Incidentally, isn't it much faster than O(n) time? You're just doing a couple multiplies and computing one sine and one cosine.

 

[mathwonk]

this programmed approach seems silly to me. just think about it.

 

[Hurkyl]

I assume computing the primitive 4-th roots was merely a test of his program, not the end goal.

 

[Sane]

Hahaha, yes. I actually immediately edited it to O(1) after I made the post. I'm surprised that you managed to catch my original post. You must have been close by at the time I posted.

It's O(1) because generally mathematical computations are expressed as a constant, even though they may themselves, take linear (or even polynomial) time.

Why wouldn't it work?

Just checking. That's great then! I just did not want to make a catastrophic mistake that could ressonate throughout my entire program!

I assume computing the primitive 4-th roots was merely a test of his program, not the end goal.

Precisely. The "Discrete Weighted Transform With An Irrational Base" (DWTIB) requires a primitive nth root of unity in the appropriate domain, where n is the chosen run time for the Algorithm W variant of the DWT.

 

[Sane]

I believe I found out why I figured my algorithm to be incorrect (yet used a wrong example in my first post)...

If n = 2, the only supposed primitive root is -1, yet my algorithm yields +1.

import math

def resolve_limit (value):
    if value < 0.00001 and value > - 0.00001:
        return 0
    if value > 0.49999 and value < 0.50001:
        return 0.5
    if value < -0.49999 and value > -0.50001:
        return -0.5
    return value

def deg_to_rad (deg):
    return deg * math.pi / 180.0

def complex_to_polar (a, b):
    r = (a**2.0 + b**2.0)**0.5
    theta = math.acos (a / r)
    return (r, theta)

def polar_to_complex (r, theta):
    a = math.cos (theta) * r
    b = math.sin (theta) * r
    a = resolve_limit (a)
    b = resolve_limit (b)
    return (a, b)

def gcd (a, b):
    while b:
        a, b = b, a % b
    return a

def coprime (a, b):
    if a == 0 or b == 0:
        return False
    return gcd (a, b) == 1

def prime_nth_roots (n):
    is_even = n%2 == 0
    for k in range (n):
        if coprime (k, n):
            angle = k * 2 * math.pi / float(n)
            yield polar_to_complex ((1, -1)[is_even], angle)

def a_prime_nth_root (n):
    is_even = n%2 == 0
    angle = 2 * math.pi / float(n)
    return polar_to_complex ((1, -1)[is_even], angle)

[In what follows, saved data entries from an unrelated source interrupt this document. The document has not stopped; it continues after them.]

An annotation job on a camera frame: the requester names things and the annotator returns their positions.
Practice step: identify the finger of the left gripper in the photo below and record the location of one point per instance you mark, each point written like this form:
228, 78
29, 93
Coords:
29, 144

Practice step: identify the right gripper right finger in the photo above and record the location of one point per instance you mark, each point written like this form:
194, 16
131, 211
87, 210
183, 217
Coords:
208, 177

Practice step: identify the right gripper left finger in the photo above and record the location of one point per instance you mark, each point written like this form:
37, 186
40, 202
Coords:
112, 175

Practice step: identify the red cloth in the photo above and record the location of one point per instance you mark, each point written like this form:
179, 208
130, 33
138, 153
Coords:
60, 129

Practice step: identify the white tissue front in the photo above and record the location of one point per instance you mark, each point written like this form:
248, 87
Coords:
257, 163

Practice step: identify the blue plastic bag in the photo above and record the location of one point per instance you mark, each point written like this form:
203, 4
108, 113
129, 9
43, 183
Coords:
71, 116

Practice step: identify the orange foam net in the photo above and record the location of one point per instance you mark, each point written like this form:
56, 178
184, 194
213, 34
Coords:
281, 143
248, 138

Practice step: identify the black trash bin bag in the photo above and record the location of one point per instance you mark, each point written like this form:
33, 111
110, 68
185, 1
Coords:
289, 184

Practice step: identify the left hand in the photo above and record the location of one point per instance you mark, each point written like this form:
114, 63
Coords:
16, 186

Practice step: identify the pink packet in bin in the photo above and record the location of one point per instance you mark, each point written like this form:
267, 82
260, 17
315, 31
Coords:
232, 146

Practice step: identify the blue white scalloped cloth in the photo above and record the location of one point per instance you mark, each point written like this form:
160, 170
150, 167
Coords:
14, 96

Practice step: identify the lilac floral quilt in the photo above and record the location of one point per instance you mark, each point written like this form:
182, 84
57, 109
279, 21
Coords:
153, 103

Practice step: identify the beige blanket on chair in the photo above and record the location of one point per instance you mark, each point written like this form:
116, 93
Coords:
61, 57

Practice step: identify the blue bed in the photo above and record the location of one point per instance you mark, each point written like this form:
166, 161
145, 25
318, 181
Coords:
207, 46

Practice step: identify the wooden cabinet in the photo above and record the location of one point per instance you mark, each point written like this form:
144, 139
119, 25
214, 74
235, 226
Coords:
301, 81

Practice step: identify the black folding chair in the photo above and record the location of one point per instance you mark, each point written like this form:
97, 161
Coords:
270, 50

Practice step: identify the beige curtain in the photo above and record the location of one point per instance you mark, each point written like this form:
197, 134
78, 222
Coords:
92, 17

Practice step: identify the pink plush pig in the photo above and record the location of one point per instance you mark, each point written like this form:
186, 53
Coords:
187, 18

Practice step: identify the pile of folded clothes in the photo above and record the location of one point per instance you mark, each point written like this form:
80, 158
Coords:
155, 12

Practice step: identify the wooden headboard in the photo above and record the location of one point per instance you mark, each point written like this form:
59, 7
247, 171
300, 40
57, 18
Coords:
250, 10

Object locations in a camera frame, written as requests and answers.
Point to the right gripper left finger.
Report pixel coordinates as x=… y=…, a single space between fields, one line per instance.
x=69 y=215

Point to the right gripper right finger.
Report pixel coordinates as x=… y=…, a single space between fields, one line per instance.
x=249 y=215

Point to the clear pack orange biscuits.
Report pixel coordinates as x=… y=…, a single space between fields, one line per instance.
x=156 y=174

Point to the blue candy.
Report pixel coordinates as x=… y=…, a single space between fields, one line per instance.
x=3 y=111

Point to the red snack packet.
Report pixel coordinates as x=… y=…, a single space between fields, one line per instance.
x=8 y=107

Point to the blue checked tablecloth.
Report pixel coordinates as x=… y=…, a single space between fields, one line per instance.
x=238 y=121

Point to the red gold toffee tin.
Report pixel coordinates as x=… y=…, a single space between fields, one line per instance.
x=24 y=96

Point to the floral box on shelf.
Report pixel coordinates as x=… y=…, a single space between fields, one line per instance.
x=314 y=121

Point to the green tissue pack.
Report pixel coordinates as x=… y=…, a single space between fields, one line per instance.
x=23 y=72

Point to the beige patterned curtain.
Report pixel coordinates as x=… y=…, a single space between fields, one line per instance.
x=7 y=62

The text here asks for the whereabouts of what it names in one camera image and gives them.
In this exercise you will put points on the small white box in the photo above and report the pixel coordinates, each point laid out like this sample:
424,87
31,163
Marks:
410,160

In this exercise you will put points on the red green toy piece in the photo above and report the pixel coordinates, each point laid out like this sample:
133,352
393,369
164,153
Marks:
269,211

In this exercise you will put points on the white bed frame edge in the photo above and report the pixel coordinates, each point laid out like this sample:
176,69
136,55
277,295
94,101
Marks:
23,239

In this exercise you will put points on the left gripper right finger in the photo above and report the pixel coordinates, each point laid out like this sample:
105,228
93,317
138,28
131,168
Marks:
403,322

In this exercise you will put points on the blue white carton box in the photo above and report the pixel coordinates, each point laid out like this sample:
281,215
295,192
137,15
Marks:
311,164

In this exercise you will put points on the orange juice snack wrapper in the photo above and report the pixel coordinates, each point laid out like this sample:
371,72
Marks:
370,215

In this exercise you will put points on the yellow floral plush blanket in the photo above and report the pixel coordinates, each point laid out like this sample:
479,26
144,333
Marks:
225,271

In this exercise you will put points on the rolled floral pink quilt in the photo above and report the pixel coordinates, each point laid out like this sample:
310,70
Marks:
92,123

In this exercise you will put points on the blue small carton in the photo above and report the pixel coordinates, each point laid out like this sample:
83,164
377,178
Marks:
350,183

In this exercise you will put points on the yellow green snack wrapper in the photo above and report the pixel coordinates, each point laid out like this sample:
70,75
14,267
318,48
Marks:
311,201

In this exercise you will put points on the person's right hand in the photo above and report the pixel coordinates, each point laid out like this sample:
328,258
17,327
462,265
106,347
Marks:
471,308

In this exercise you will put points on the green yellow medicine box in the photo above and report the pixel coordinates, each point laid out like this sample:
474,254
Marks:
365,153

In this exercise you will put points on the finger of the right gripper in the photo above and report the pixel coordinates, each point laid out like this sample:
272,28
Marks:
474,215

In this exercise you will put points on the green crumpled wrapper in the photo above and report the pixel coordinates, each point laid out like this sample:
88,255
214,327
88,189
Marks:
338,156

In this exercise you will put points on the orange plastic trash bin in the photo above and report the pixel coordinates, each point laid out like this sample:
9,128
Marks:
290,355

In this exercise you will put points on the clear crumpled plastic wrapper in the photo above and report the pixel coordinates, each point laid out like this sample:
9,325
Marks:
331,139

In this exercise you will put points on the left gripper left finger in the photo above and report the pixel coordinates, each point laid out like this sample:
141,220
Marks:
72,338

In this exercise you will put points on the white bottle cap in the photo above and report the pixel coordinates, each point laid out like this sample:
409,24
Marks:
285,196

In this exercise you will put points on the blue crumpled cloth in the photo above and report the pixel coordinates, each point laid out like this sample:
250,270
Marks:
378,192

if __name__ == '__main__':
    n = 2
    
    print [root for root in prime_nth_roots (n)]
    print a_prime_nth_root (n)

 

[Hurkyl]

When I ran your original algorithm on 2 (after removing the "is_even" check), it gives me -1 is the only primitive root of 1.

When I run this new code, it says 1 is a primitive square root of 1.

 

[Sane]

In my second code I used a length of negative 1 for an even value of n. While in the first code, if you removed the "is_even" check, it would have used positive 1.

If a value of n is even, you need to either add pi to the angle, or set the length to negative 1.

That's not for something else is it?

 

[Hurkyl]

That's not for something else is it?

I think you're thinking of the trick to turn a primitive n-th root into a primitive (2n)-th root. (with n odd)

 

[Sane]

Oh my... so the algorithm dumbs down to something as little as...

def a_prime_nth_root (n):
    return polar_to_complex (1, 2 * math.pi / float(n))

Jesus christ, that's a lot simpler. Heh. Thanks for the help.

 

[CRGreathouse]

Hahaha, yes. I actually immediately edited it to O(1) after I made the post. I'm surprised that you managed to catch my original post. You must have been close by at the time I posted.

There's no way it's O(1). You're doing a division, which takes O(log(n)) absolute minimum -- and probably more like O(log(n)²).

 

[Sane]

Division and multiplication of 16-32 bit numbers is often only one operation for most 32-64 bit processors. n will never be more than 2 bytes.